Zero Windows are the extreme case of TCP Throttling. A Zero Window message signals that the receiver is completely overwhelmed and the sender should send no data until further notice. Application delivery grinds to a complete standstill. The receiver may eventually recover or, in the worst case, the connection will be aborted and the transaction will fail completely.

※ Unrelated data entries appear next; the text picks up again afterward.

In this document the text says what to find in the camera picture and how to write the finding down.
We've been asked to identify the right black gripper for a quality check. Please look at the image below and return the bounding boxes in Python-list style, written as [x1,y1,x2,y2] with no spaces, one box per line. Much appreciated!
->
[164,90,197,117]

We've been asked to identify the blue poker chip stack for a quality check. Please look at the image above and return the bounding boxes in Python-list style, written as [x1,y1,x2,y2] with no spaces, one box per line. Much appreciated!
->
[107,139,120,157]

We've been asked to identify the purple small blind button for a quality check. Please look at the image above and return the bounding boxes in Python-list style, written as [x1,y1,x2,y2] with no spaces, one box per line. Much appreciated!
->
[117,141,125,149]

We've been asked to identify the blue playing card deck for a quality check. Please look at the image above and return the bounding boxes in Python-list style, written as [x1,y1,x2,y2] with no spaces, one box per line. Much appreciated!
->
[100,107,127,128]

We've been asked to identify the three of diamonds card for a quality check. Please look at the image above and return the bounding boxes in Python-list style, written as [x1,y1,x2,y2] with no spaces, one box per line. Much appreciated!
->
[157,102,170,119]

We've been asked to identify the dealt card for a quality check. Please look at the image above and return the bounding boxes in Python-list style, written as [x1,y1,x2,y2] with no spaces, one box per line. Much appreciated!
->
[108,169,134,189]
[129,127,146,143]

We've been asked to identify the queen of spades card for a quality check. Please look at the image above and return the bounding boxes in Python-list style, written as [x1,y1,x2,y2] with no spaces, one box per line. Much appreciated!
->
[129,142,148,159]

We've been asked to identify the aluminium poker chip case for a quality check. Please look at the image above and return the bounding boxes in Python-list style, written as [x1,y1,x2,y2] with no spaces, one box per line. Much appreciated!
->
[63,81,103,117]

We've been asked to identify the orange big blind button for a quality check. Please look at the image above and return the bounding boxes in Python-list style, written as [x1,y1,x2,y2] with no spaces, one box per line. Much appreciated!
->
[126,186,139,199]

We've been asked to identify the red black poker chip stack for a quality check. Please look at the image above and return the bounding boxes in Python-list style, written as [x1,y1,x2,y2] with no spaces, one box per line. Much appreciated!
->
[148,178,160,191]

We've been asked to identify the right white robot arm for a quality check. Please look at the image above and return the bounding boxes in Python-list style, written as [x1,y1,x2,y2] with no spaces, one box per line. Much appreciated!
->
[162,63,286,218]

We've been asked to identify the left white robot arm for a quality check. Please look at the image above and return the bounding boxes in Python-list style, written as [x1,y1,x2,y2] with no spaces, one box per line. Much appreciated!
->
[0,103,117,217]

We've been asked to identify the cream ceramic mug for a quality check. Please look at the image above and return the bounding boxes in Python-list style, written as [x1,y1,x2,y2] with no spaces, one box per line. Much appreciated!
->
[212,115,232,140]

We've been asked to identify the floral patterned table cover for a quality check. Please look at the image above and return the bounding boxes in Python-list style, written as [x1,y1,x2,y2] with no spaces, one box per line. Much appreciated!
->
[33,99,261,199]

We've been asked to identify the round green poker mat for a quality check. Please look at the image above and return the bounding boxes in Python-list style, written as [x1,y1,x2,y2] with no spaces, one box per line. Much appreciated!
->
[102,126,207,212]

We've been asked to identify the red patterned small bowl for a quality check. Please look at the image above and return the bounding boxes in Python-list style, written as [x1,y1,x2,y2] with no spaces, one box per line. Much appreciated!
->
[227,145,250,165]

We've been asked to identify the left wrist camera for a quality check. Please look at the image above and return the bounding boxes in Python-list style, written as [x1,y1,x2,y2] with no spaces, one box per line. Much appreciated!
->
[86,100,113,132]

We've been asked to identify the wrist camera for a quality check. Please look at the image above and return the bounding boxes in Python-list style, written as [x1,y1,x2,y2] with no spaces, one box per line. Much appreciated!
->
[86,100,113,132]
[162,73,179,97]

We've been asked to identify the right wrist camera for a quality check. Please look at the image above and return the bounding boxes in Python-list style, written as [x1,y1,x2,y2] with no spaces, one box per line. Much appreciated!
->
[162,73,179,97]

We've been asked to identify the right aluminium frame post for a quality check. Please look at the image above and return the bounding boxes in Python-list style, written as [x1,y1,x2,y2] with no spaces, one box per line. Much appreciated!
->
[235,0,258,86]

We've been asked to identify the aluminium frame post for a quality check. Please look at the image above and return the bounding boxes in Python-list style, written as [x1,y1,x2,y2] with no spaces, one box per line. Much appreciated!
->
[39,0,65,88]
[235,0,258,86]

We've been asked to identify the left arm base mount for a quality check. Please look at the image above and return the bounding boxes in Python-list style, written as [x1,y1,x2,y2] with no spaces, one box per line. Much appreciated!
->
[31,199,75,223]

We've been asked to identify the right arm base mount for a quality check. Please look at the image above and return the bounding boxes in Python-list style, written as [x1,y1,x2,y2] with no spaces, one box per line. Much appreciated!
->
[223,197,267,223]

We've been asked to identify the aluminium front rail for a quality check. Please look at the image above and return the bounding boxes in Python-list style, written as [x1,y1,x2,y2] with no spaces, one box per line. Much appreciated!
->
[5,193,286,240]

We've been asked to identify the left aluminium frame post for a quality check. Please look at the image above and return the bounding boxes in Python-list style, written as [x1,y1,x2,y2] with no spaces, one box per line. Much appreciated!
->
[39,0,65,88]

Zero Windows have myriad causes, but they are all internal to the receiving host—they are not the result of bad networks. We recently helped a customer who fingered Zero Windows as related to the cause of a revenue-impacting outage: when Zero Windows went up, their website went down. Zero Windows are never the source of a problem in and of themselves. Like the rest of our TCP metrics, they are TCP's response to host-level problems. In this customer's case, we helped them trace the Zero Windows back to an application architecture that guaranteed database deadlocks. Even better, their database profiling software failed to catch the deadlocks. TCP analysis to the rescue!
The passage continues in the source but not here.